The human resources framework was launched alongside the Improving Working Lives standard by health secretary Alan Milburn last autumn. The Birmingham audience last week was put 'on notice' to deliver. This April the target is for each trust to make a public commitment or 'pledge' to work towards delivering the Improving Working Lives standard. And by April 2003, all employers are expected to be accredited as putting the standard into practice.

They w i l l have to prov ide detailed and exacting evidence to prove their performance on a vast range of issues, including childcare strategies, local recruitment drives, career breaks, tackling the long-hours culture and encouraging equality and diversity.

At the conference, NHS chief executive Nigel Crisp handed out the first wave of awards to the first 16 trusts to reach pledge status.He said that although the health service is still a 'good and rewarding' place to work, 'we have to make sure it gets better'.

According to Mr Crisp, topping the health secretary's list is the need to 'get people in, retain them and give them good employment conditions'.A service designed around the patient was a huge and ambitious change, he said - but 'we have to get it right for staff if we are to achieve a radical transformation' for the NHS.

Mr Amos said it was 'good and right' to seek to improve working lives - with the 'single purpose' of improving patient services.

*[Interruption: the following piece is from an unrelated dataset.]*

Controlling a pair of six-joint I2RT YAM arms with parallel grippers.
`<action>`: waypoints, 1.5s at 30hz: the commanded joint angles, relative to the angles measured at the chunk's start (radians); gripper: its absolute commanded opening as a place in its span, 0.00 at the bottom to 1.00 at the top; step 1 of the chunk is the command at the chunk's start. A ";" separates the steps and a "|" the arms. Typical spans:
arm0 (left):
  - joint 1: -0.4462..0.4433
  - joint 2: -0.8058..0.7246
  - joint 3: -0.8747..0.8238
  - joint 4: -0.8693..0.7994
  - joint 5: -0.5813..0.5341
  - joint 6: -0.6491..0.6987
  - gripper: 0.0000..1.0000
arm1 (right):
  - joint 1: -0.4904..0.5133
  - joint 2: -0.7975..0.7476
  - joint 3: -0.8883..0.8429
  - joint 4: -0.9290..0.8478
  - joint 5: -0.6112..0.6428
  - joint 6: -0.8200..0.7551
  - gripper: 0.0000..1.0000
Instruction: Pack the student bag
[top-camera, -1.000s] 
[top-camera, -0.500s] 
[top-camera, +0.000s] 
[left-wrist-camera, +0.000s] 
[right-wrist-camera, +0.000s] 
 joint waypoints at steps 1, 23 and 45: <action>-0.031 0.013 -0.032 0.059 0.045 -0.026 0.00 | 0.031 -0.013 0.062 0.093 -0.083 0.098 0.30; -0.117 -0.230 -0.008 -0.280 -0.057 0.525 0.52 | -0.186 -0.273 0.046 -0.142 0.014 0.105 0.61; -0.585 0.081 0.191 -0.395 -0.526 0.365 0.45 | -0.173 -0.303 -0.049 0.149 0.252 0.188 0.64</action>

Help being offered nationally includes Georgina Dwight's secondment as head of overseas recruitment (see box), the launch planned for next month of the second year of a national recruitment campaign, and the new NHS Professionals nursing agency which promises staff the benefits of an agency and the security of remaining health service employees. Successful projects locally seem to be concentrated on flexible working arrangements, nursery provision for the under-fives and some breakthroughs in international recruitment. But the national Improving Working Lives team acknowledges the importance of offering something to everyone, not just to parents of young children.

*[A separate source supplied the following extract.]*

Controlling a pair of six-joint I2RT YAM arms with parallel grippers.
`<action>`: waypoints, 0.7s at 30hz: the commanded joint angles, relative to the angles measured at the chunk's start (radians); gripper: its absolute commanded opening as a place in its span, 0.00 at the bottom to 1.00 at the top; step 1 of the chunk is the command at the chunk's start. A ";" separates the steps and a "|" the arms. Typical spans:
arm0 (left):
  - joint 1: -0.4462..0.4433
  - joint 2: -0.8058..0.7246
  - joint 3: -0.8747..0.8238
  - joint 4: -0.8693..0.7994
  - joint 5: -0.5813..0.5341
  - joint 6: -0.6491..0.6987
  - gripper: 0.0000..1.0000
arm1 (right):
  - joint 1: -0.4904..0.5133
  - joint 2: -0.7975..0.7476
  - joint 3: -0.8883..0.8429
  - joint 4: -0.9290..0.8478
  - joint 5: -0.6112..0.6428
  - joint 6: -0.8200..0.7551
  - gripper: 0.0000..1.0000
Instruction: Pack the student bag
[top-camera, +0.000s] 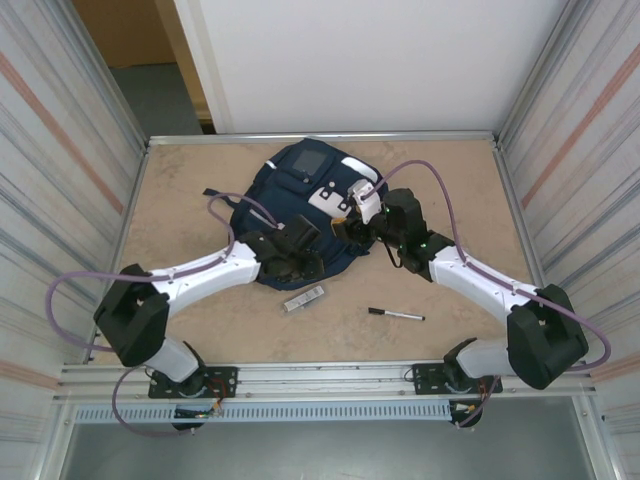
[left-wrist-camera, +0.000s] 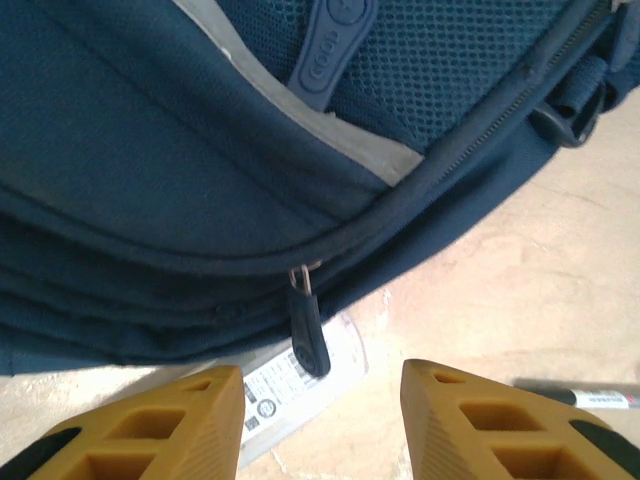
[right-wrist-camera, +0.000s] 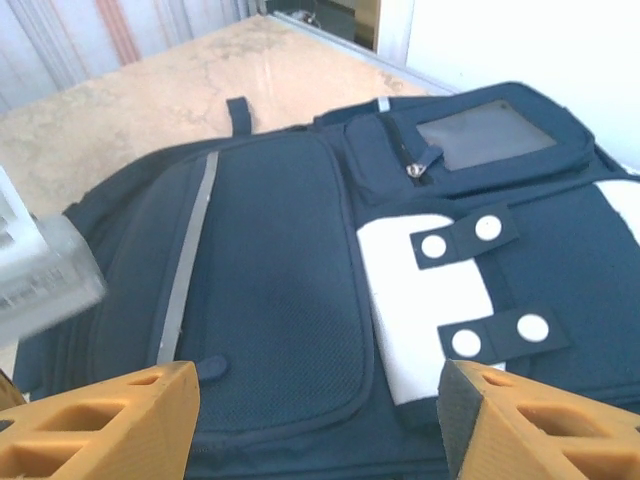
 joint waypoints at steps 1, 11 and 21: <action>-0.008 0.026 0.035 -0.031 -0.105 -0.017 0.45 | 0.008 0.020 0.003 0.082 0.008 0.036 0.64; -0.009 0.147 0.091 -0.035 -0.089 -0.033 0.39 | 0.029 0.052 0.002 0.108 -0.009 0.061 0.62; -0.008 0.120 0.104 -0.041 -0.086 0.010 0.00 | 0.021 0.015 -0.033 0.071 0.129 0.214 0.67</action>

Some doubts are inevitable, given the tension between making things better for employees and wrestling with the demands of the NHS plan. One trust HR director told HSJ: 'I am in an area that has relatively few recruitment problems, but Improving Working Lives is competing with a huge agenda.

There is an increasing workload, continuous change and demanding targets.'

Last autumn the Royal College of Nursing employment relations director Stephen Griffin called employers' response to the HR strategy 'patchy'. He believes the time has come to highlight Improving Working Lives achievements as widely as possible.

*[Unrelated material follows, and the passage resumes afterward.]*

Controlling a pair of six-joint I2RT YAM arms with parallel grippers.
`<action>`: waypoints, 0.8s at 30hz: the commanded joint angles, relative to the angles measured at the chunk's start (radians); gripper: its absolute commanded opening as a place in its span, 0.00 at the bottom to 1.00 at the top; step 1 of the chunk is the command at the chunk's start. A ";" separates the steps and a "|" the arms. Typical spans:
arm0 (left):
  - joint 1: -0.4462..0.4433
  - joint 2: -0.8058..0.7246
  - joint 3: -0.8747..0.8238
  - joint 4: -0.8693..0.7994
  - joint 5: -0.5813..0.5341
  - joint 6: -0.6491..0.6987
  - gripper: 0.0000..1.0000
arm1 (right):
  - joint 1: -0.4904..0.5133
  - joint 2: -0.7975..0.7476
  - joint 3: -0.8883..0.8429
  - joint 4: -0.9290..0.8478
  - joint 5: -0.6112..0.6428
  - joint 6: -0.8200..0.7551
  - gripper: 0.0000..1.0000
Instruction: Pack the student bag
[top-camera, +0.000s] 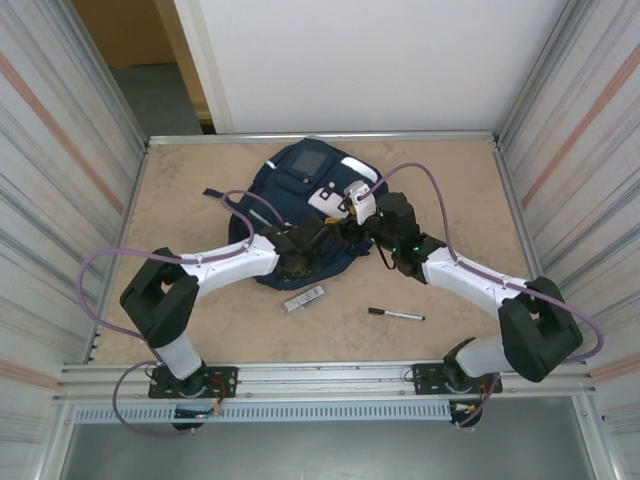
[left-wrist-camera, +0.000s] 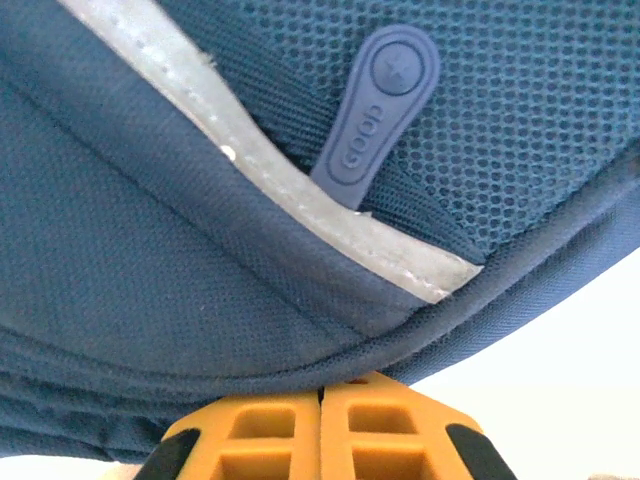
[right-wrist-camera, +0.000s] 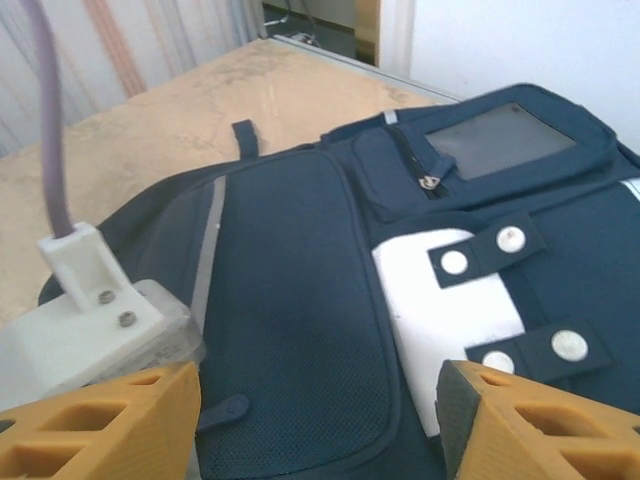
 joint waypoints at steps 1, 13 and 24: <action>-0.005 -0.044 0.032 -0.029 -0.013 0.033 0.00 | -0.019 -0.022 0.004 -0.063 0.131 0.206 0.71; 0.132 -0.245 -0.148 0.296 0.282 0.116 0.00 | 0.079 0.036 0.222 -0.529 0.185 1.143 0.68; 0.154 -0.300 -0.186 0.326 0.347 0.121 0.00 | 0.149 0.266 0.369 -0.588 0.134 1.303 0.57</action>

'We have got a lot of work to do to make those become the norm rather than occasional practice.'

Convincing people outside the service that working for the NHS is now a better deal than it was is a 'long-haul' process, according to Association of Healthcare Human Resource Management president Sally Storey, 'but we are all passionately committed to it'.

The success of the NHS plan depends heavily on whether sufficient numbers of nurses can be attracted into the service over the next few years.

No fewer than 20,000 are needed by 2004, and 'in the short term' the government will look abroad to boost numbers.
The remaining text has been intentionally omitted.